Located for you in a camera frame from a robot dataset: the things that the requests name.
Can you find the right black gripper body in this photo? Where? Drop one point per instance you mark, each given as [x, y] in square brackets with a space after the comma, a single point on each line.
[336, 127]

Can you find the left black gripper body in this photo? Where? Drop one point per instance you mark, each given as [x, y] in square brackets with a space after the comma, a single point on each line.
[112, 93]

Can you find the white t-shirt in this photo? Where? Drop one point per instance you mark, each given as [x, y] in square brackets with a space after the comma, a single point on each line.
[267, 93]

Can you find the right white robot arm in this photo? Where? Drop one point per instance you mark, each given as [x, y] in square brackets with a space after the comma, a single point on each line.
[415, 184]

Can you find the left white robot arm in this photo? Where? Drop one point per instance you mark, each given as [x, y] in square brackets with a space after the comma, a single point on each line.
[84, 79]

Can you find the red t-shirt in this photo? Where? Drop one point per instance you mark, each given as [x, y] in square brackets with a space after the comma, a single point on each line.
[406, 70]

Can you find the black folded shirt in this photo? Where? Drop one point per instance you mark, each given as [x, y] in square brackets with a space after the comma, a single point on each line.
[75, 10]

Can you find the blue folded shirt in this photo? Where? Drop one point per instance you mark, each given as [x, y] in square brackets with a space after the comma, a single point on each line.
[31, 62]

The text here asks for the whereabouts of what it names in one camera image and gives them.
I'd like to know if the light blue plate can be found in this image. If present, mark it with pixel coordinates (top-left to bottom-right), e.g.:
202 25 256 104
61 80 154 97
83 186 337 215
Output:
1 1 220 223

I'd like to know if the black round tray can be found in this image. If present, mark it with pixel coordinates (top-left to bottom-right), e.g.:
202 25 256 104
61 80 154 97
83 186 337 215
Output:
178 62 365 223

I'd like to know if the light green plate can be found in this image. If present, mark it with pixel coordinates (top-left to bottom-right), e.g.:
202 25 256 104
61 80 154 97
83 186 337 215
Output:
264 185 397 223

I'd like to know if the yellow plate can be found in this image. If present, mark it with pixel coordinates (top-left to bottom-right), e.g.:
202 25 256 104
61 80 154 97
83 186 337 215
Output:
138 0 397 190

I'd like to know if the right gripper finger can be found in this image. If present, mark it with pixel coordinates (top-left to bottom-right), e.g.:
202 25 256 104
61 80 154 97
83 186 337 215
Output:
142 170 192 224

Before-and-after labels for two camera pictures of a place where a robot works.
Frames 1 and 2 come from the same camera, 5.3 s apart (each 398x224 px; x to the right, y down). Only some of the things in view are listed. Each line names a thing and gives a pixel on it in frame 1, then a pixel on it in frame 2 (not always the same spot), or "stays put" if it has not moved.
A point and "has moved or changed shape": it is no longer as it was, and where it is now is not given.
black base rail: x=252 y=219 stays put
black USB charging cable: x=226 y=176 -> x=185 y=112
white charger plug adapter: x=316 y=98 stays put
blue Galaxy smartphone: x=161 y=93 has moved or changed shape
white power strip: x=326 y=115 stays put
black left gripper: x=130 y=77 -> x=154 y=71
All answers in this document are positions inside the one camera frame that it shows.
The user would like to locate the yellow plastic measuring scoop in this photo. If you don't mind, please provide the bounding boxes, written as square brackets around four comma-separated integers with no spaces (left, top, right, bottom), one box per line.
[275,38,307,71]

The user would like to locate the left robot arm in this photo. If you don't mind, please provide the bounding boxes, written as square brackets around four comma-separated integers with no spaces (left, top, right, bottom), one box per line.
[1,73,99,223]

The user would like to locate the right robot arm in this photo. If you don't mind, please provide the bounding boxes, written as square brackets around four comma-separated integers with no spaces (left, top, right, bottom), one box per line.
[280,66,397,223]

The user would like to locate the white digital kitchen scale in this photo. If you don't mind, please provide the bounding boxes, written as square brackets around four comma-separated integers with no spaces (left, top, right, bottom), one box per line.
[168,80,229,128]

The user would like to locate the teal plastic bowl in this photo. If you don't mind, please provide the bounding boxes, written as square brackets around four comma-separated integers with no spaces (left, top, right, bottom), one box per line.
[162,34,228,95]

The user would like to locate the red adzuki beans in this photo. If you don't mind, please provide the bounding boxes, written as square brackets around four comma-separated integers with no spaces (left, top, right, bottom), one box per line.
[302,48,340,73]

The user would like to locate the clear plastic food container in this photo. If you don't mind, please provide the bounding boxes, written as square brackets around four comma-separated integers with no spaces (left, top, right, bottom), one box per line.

========================================================================

**Exercise details:**
Which lines above include the word "image"? Return each one.

**Result for this exercise:**
The text here asks for the whereabouts of what it names in one camera image and gives them.
I'd like to know if the light blue plate can be found in this image. If present, mark it with pixel coordinates (top-left to bottom-right), e.g.:
I'd like to know if the black round tray can be found in this image. If present, mark it with pixel coordinates (top-left to bottom-right), e.g.:
I'd like to know if the light green plate can be found in this image. If present, mark it with pixel coordinates (top-left to bottom-right), e.g.:
I'd like to know if the yellow plate can be found in this image. If present, mark it with pixel coordinates (top-left to bottom-right), e.g.:
I'd like to know if the right gripper finger can be found in this image. If present, mark it with pixel coordinates (top-left to bottom-right), e.g.:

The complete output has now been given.